◆ **EXERCISE DATA**
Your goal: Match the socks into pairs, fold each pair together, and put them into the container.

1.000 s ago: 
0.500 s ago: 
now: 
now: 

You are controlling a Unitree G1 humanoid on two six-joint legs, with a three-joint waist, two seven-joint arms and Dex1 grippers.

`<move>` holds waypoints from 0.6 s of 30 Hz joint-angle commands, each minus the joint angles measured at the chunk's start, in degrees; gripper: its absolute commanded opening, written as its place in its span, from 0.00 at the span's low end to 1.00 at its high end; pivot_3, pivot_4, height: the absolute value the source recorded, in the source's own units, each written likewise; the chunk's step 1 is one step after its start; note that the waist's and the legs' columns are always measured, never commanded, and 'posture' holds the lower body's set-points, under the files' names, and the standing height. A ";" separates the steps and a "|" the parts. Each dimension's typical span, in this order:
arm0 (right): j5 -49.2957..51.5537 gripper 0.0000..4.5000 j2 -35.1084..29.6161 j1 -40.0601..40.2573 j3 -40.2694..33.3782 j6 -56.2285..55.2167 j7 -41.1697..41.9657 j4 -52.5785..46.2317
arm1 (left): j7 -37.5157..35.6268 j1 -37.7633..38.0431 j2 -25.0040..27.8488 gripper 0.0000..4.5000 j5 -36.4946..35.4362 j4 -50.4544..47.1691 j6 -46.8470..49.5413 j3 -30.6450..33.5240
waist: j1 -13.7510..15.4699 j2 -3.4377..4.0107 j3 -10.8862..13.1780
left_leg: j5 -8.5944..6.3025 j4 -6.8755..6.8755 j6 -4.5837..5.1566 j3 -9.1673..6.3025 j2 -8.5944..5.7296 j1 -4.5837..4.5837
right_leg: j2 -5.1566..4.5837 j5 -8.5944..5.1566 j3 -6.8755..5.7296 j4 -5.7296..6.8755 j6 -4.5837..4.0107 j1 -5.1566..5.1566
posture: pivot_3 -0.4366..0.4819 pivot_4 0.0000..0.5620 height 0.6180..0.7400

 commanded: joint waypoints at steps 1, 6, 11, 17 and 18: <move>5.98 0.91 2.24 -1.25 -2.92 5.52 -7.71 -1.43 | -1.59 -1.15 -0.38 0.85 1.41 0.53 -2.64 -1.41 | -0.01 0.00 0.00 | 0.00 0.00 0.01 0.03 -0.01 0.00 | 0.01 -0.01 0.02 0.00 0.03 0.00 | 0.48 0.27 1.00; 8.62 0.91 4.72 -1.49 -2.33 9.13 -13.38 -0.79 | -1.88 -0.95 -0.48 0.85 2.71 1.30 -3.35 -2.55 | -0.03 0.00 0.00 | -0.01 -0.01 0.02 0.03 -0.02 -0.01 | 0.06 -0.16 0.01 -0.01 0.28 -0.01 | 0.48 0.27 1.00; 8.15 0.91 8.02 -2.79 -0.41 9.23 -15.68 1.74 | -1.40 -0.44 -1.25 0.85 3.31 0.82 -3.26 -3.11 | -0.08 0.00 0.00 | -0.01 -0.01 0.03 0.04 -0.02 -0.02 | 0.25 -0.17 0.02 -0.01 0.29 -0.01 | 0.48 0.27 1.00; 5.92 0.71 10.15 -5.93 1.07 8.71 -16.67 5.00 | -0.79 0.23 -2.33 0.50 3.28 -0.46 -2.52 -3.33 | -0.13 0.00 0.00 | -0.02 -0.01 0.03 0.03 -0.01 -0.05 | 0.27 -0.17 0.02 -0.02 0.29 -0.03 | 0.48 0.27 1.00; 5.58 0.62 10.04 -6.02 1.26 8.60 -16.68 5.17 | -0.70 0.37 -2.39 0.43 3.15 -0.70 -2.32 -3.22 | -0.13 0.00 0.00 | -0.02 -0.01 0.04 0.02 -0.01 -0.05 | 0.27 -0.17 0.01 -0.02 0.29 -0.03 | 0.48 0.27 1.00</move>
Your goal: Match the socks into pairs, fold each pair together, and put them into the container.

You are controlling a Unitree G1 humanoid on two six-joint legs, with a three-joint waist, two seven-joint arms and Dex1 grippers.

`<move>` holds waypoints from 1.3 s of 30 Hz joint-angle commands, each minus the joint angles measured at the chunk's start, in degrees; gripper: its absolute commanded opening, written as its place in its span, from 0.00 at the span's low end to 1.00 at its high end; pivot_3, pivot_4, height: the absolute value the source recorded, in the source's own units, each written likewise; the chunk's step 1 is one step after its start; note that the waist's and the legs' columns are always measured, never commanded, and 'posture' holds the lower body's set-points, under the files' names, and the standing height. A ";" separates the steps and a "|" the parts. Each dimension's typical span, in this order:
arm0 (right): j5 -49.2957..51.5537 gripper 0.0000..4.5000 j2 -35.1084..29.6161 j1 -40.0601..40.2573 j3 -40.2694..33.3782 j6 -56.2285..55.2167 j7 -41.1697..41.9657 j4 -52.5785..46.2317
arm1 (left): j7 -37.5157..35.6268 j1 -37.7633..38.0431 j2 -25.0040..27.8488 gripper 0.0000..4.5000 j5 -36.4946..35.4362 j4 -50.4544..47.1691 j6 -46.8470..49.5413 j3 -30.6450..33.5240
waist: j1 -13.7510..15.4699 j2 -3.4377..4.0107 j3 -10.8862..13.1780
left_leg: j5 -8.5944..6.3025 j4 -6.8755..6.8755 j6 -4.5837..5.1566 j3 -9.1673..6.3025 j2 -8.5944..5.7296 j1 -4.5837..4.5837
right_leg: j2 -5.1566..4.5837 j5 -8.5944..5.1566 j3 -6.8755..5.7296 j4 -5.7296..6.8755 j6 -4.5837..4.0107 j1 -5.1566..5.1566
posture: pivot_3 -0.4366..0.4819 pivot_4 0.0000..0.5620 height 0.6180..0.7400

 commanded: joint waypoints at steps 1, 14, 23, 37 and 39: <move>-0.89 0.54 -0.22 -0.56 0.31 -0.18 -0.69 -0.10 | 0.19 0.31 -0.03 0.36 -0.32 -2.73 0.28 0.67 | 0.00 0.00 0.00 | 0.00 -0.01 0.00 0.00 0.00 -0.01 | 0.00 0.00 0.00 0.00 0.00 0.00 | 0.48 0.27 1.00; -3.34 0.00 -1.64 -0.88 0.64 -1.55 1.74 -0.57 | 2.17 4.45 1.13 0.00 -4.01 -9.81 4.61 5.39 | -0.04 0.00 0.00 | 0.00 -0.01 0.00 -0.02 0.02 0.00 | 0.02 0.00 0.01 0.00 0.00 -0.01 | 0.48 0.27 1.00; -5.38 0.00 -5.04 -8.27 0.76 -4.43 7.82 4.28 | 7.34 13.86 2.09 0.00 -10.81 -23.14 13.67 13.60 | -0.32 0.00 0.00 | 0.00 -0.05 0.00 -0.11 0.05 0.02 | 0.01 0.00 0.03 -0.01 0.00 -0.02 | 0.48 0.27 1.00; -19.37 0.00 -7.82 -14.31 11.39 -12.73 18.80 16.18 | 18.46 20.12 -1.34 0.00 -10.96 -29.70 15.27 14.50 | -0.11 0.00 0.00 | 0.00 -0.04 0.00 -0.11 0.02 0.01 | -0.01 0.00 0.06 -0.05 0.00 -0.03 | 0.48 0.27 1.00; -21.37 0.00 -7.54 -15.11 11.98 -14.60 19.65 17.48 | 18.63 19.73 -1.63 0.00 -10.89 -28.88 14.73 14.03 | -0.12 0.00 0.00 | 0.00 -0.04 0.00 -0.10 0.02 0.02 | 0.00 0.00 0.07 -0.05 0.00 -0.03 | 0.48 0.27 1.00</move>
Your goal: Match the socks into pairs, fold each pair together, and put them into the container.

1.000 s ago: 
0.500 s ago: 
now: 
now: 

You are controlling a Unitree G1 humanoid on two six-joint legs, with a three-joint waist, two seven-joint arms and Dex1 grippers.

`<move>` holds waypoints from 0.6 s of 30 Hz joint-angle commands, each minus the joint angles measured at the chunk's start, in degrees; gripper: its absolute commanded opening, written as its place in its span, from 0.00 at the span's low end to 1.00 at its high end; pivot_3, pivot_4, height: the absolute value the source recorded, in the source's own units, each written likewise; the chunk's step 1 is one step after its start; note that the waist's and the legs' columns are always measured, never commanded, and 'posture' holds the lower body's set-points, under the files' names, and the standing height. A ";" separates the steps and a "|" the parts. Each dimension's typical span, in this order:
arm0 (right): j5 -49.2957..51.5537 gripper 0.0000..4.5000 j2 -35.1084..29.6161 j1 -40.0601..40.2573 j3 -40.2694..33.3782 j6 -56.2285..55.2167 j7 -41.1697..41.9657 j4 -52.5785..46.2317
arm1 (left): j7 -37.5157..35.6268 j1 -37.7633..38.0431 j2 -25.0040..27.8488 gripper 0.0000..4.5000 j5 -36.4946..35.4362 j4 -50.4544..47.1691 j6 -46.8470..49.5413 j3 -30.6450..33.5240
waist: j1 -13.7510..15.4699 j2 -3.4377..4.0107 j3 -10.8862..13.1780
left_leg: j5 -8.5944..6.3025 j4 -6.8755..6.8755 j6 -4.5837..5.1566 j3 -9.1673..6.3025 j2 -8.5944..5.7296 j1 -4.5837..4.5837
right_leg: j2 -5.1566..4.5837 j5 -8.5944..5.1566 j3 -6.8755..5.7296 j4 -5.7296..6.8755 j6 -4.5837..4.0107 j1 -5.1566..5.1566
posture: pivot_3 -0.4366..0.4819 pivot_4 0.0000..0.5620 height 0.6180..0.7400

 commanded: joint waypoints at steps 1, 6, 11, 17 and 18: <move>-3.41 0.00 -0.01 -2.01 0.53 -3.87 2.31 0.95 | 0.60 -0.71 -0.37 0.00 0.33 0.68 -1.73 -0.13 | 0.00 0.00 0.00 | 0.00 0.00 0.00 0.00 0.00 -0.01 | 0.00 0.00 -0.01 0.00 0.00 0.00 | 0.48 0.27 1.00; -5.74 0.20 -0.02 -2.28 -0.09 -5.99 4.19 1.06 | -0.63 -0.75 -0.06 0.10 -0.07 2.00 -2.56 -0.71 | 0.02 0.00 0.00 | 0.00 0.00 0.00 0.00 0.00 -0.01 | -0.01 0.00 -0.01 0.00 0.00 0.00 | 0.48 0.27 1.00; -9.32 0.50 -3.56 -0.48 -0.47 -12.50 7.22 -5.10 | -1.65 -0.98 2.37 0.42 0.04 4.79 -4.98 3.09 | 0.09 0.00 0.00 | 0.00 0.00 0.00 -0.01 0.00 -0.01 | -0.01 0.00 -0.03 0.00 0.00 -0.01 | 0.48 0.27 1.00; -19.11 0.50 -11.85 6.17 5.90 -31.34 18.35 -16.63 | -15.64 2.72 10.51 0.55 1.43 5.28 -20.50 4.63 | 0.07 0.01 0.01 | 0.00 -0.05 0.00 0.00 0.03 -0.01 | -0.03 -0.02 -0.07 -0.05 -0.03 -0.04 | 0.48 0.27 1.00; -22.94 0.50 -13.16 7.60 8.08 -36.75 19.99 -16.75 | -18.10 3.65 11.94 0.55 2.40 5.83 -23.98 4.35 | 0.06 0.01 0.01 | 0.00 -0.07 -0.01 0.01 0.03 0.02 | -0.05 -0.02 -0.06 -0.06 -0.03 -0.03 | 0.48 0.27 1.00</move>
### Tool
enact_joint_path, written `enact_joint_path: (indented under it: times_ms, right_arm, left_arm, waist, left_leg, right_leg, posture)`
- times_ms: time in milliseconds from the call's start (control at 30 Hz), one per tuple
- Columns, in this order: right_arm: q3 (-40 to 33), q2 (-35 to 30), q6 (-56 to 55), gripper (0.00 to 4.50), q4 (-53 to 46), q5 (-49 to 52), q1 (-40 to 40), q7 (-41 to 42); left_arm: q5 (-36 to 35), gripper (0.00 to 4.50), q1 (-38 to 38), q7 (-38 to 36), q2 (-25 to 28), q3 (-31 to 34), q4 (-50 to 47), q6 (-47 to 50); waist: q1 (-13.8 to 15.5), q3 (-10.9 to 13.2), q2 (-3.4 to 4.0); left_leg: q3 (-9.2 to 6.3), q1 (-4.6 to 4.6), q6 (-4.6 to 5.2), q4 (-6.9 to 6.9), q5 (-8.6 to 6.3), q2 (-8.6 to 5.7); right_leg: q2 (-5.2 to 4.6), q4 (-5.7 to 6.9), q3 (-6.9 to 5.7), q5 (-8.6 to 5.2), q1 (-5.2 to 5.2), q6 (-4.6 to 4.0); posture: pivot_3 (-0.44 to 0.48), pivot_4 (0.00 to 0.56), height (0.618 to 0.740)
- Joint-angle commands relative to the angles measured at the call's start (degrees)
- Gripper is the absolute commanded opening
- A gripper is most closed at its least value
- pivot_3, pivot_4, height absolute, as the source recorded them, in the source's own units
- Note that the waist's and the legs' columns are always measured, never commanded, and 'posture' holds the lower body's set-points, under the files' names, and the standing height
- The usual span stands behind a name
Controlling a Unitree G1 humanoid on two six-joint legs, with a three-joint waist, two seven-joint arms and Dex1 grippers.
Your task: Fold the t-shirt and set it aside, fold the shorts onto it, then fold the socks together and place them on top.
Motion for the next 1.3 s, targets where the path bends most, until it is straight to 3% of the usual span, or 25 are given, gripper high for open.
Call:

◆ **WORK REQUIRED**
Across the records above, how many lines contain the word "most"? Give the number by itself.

◆ **WRITTEN SOLUTION**
2